● WHAT IS EXPECTED
Your task is to restate every entry below word for word and omit the images.

● RECORDS FOR PROCESSING
|---|
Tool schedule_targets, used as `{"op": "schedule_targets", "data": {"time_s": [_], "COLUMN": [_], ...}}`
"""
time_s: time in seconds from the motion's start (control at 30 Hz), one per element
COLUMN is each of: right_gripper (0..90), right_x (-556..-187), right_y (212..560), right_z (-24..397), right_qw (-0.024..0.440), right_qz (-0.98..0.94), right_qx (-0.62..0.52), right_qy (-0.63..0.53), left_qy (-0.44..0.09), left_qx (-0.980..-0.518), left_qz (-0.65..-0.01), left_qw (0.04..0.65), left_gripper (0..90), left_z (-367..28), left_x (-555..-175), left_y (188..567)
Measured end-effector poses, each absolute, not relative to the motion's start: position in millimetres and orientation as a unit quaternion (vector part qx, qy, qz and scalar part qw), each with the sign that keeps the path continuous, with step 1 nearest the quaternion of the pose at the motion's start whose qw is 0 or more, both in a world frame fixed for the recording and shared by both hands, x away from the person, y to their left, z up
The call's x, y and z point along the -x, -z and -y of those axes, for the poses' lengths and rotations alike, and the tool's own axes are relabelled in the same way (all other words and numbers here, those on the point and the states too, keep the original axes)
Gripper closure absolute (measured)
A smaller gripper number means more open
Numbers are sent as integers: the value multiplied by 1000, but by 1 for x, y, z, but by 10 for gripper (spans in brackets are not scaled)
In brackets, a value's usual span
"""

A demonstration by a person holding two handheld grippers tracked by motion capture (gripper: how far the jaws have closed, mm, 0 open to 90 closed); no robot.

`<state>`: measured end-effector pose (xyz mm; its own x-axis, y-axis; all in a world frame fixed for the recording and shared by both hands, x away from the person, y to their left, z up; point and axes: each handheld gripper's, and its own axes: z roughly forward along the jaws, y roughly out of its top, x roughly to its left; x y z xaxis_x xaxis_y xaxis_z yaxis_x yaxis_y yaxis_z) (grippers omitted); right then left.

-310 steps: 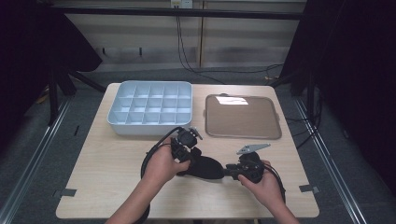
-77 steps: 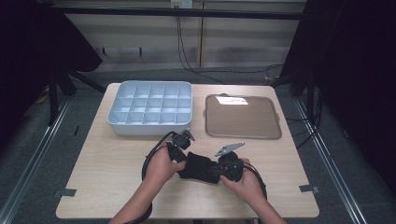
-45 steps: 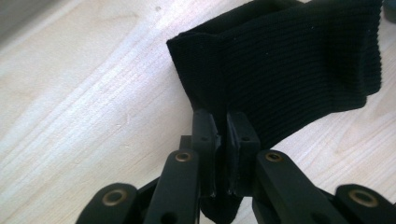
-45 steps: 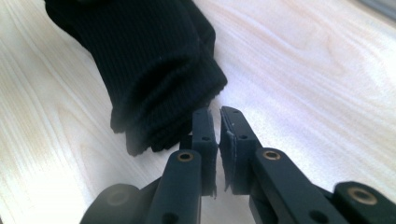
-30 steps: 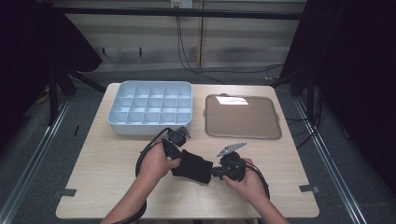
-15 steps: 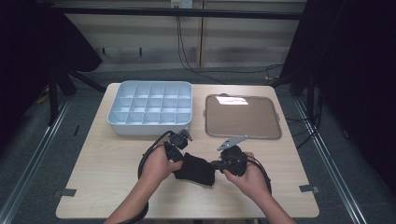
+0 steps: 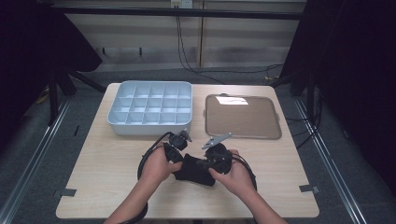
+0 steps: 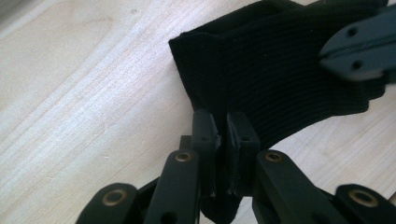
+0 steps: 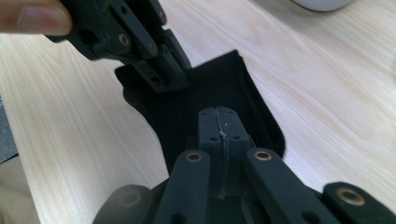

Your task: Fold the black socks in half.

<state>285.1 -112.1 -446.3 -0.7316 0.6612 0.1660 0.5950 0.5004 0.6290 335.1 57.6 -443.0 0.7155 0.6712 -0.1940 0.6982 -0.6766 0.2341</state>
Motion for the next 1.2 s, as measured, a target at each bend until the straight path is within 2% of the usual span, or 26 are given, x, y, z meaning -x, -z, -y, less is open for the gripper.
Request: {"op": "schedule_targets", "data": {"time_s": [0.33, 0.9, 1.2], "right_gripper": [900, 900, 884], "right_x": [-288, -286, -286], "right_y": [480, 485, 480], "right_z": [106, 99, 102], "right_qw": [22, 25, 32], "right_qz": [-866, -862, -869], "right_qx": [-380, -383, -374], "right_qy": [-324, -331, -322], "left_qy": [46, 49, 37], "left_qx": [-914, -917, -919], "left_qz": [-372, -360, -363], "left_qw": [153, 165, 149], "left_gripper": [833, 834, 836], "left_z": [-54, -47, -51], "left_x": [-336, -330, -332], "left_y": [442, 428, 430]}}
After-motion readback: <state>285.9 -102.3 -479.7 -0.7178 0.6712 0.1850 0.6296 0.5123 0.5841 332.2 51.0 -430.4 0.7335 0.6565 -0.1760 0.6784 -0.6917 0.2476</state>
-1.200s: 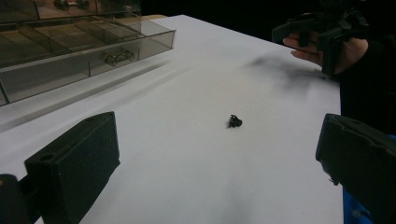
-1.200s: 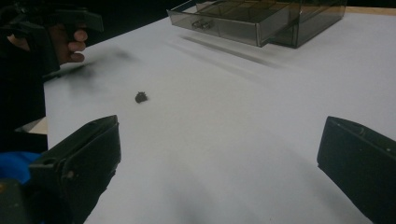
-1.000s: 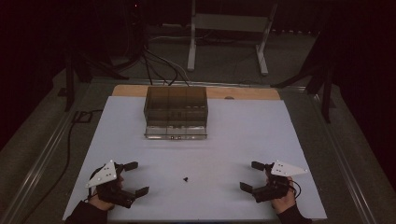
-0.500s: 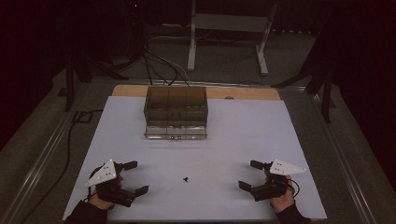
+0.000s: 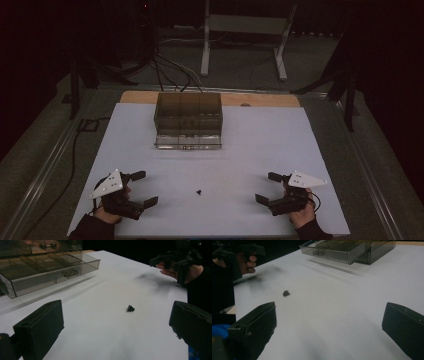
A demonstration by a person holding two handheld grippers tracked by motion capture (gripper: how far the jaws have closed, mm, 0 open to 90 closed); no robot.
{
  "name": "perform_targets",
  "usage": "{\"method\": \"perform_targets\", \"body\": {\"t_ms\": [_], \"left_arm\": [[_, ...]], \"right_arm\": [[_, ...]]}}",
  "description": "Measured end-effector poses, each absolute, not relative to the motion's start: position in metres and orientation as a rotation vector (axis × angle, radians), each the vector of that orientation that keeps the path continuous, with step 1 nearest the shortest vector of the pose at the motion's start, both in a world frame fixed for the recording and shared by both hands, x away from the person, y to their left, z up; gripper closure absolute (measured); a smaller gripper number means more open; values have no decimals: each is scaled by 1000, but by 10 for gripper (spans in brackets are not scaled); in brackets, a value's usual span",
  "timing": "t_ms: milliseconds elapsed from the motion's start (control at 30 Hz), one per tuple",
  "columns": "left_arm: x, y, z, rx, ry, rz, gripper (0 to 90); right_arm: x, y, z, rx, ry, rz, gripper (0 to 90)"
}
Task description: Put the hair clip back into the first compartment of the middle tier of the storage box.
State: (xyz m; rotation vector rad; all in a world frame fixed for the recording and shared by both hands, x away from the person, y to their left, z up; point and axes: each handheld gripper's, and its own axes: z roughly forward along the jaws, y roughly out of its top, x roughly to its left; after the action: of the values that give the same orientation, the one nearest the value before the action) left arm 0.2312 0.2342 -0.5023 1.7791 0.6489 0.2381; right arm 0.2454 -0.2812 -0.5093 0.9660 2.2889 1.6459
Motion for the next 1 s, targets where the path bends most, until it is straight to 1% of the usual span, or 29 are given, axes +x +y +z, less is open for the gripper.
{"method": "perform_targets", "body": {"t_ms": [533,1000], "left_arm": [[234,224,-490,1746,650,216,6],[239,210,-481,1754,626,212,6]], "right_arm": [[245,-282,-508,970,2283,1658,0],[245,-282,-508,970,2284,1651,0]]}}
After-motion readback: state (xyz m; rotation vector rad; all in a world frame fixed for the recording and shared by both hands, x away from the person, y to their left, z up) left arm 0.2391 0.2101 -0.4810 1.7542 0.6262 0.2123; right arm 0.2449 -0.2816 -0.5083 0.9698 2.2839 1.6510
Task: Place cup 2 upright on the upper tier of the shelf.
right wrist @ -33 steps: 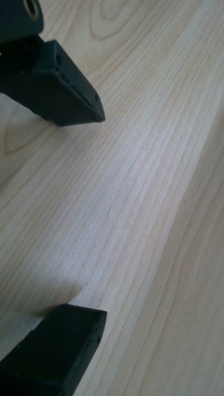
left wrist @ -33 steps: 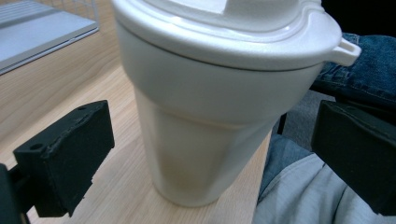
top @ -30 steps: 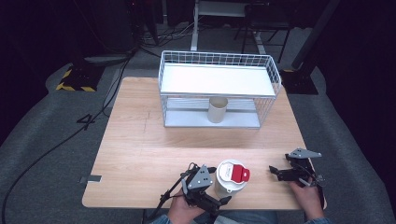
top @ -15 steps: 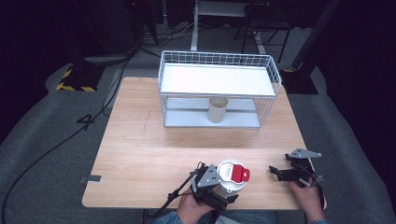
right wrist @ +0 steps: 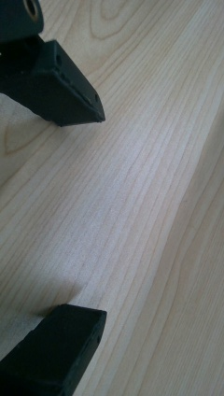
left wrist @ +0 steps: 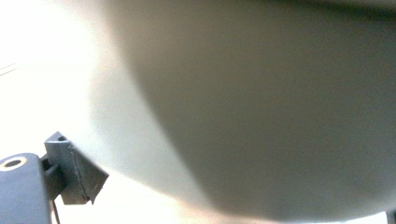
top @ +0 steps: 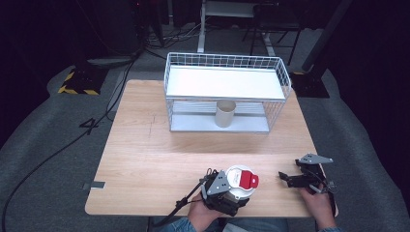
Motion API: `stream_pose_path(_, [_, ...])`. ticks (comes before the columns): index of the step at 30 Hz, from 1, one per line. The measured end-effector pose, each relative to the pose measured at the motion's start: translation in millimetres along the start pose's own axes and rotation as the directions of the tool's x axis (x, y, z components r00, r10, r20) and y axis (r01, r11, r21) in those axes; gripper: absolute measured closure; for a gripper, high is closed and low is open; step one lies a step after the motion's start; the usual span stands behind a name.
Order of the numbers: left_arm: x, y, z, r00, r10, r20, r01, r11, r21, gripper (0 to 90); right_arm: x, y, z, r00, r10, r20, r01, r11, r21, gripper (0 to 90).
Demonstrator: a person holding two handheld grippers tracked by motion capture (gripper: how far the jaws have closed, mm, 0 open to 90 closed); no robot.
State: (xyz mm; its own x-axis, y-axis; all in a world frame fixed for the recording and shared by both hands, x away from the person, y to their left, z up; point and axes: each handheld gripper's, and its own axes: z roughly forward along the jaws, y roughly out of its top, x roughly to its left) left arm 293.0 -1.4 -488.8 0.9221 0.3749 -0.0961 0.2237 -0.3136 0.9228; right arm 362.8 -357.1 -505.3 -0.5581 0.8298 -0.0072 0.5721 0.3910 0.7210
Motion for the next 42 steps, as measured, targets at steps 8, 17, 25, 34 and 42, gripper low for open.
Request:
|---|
● TASK SOLUTION
Tool schedule_targets, used as `{"op": "schedule_targets", "data": {"time_s": [_], "COLUMN": [_], ...}}`
"""
time_s: time in seconds from the motion's start (control at 30 Hz), one per element
COLUMN is each of: right_gripper (0..90), right_x (-556..-187), right_y (212..560), right_z (-24..397), right_qw (-0.024..0.440), right_qz (-0.98..0.94), right_qx (-0.62..0.52), right_qy (-0.63..0.53), left_qy (-0.44..0.09), left_qx (-0.980..-0.518), left_qz (-0.65..-0.01), left_qw (0.04..0.65), left_gripper (0..90), left_z (-367..28), left_x (-555..-175), left_y (188..567)
Measured end-effector poses, each absolute, not relative to the motion's start: position in millimetres and orientation as a unit quaternion (vector part qx, qy, qz and scalar part qw), each with the sign that keeps the path continuous, with step 1 nearest the quaternion of the pose at the motion's start whose qw is 0 or more, both in a world frame fixed for the recording and shared by both hands, x away from the person, y to their left, z up
The call's x, y and z point along the -x, -z and -y of those axes, for the poses' lengths and rotations alike, and the tool's own axes are relabelled in the same way (all other words and numbers here, those on the point and the states too, keep the original axes)
Gripper closure absolute (measured)
A smaller gripper number means more open
Numbers are sent as integers: the value multiplied by 1000, but by 1 for x, y, z, but by 10 for gripper (spans in brackets are not scaled)
In brackets, a value's usual span
"""

A demonstration by a person holding two handheld grippers tracked by motion capture (gripper: how far the jaws have closed, mm, 0 open to 90 closed); no robot.

`<state>`: measured end-effector pose (xyz mm; its own x-axis, y-axis; all in a world frame fixed for the recording and shared by both hands, x away from the person, y to their left, z up; point and axes: each handheld gripper's, and its own axes: z roughly forward along the jaws, y roughly out of its top, x roughly to its left; x y z xaxis_x xaxis_y xaxis_z yaxis_x yaxis_y yaxis_z) (grippers omitted); right then left.

-310 steps: 
-77 steps: 
-45 steps: 
-45 steps: 
-30 steps: 
-15 steps: 
+0 steps: 
+0 steps: 
+0 steps: 

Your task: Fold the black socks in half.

<state>285.1 -112.1 -446.3 -0.7316 0.6612 0.1660 0.5950 0.5004 0.6290 335.1 57.6 -443.0 0.7155 0.6712 -0.1940 0.6982 -0.6766 0.2341</state>
Motion for the next 1.2 s, as measured, a target at each bend until the straight path is within 2% of the usual span, or 26 are given, x, y, z meaning -x, -z, -y, less is open for the gripper.
Request: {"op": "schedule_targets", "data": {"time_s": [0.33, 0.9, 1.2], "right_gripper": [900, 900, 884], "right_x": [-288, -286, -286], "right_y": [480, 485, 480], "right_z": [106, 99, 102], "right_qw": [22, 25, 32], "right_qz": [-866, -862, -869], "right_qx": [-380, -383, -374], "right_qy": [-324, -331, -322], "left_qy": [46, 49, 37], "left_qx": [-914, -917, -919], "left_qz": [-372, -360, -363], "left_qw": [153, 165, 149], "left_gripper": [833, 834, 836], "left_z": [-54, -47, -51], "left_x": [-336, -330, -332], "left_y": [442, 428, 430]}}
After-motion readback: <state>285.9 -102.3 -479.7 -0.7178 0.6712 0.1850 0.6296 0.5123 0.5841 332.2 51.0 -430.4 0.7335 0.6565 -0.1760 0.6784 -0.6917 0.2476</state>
-1.200s: 
-1.200s: 
-1.000s: 
-0.500s: 
+0.000s: 
A demonstration by a person holding two handheld grippers tracked by motion capture (gripper: how far the jaws have closed, mm, 0 open to 90 closed); no robot.
{
  "name": "perform_targets",
  "usage": "{\"method\": \"perform_targets\", \"body\": {\"t_ms\": [_], \"left_arm\": [[_, ...]], \"right_arm\": [[_, ...]]}}",
  "description": "Measured end-effector poses, each absolute, not relative to the motion's start: position in metres and orientation as a rotation vector (axis × angle, radians), each the vector of that orientation that keeps the path continuous, with step 1 nearest the shortest vector of the pose at the motion's start, both in a world frame fixed for the recording and shared by both hands, x away from the person, y to their left, z up; gripper closure absolute (measured); a smaller gripper number means more open; values have no decimals: each is scaled by 1000, but by 10 for gripper (spans in brackets are not scaled); in brackets, a value's usual span",
  "timing": "t_ms: milliseconds elapsed from the motion's start (control at 30 Hz), one per tuple",
  "columns": "left_arm: x, y, z, rx, ry, rz, gripper (0 to 90); right_arm: x, y, z, rx, ry, rz, gripper (0 to 90)"
}
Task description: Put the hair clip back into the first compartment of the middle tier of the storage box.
State: (xyz m; rotation vector rad; all in a world frame fixed for the recording and shared by both hands, x away from the person, y to their left, z up; point and axes: each handheld gripper's, and its own axes: z roughly forward along the jaws, y roughly out of its top, x roughly to its left; after the action: of the values that give the same orientation, the one nearest the value before the action) left arm 0.2312 0.2342 -0.5023 1.7791 0.6489 0.2381; right arm 0.2454 -0.2812 -0.5093 0.9660 2.2889 1.6459
Motion for the next 1 s, targets where the path bends most, until it is straight to 1% of the usual span, or 29 are given, axes +x +y +z, less is open for the gripper.
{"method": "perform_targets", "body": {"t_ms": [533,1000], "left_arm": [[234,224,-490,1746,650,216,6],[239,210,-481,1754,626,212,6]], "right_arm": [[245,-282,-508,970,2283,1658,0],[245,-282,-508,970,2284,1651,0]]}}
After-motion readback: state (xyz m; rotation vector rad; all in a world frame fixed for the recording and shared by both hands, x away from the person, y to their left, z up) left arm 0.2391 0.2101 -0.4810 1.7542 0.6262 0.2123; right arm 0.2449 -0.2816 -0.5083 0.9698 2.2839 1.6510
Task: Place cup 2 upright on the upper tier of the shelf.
right wrist @ -33 steps: 
left wrist @ -33 steps: 
top @ -30 steps: 
top @ -15 steps: 
right wrist @ +0 steps: 
left wrist @ +0 steps: 
top @ +0 steps: 
Motion API: `stream_pose_path(_, [_, ...])`. ticks (comes before the columns): index of the step at 30 Hz, from 1, one per line. The measured end-effector pose, each relative to the pose measured at the motion's start: translation in millimetres along the start pose's own axes and rotation as the directions of the tool's x axis (x, y, z components r00, r10, r20) and y axis (r01, r11, r21) in those axes; gripper: absolute measured closure; for a gripper, high is closed and low is open; step one lies a step after the motion's start; the usual span stands behind a name.
Order of the numbers: left_arm: x, y, z, r00, r10, r20, r01, r11, r21, gripper (0 to 90); right_arm: x, y, z, r00, r10, r20, r01, r11, r21, gripper (0 to 90).
Demonstrator: a person holding two handheld grippers tracked by motion capture (gripper: how far the jaws have closed, mm, 0 open to 90 closed); no robot.
State: (xyz mm; its own x-axis, y-axis; all in a world frame fixed for the recording and shared by both hands, x away from the person, y to their left, z up; point and axes: each handheld gripper's, and its own axes: z roughly forward along the jaws, y roughly out of its top, x roughly to its left) left arm 293.0 -1.4 -488.8 0.9221 0.3749 -0.0961 0.2237 -0.3136 0.9228; right arm 362.8 -357.1 -505.3 -0.5581 0.8298 -0.0072 0.5721 0.3910 0.7210
Motion for the next 42 steps, as measured, targets at steps 8, 17, 25, 34 and 42, gripper low for open.
Request:

Nothing remains open in this exercise.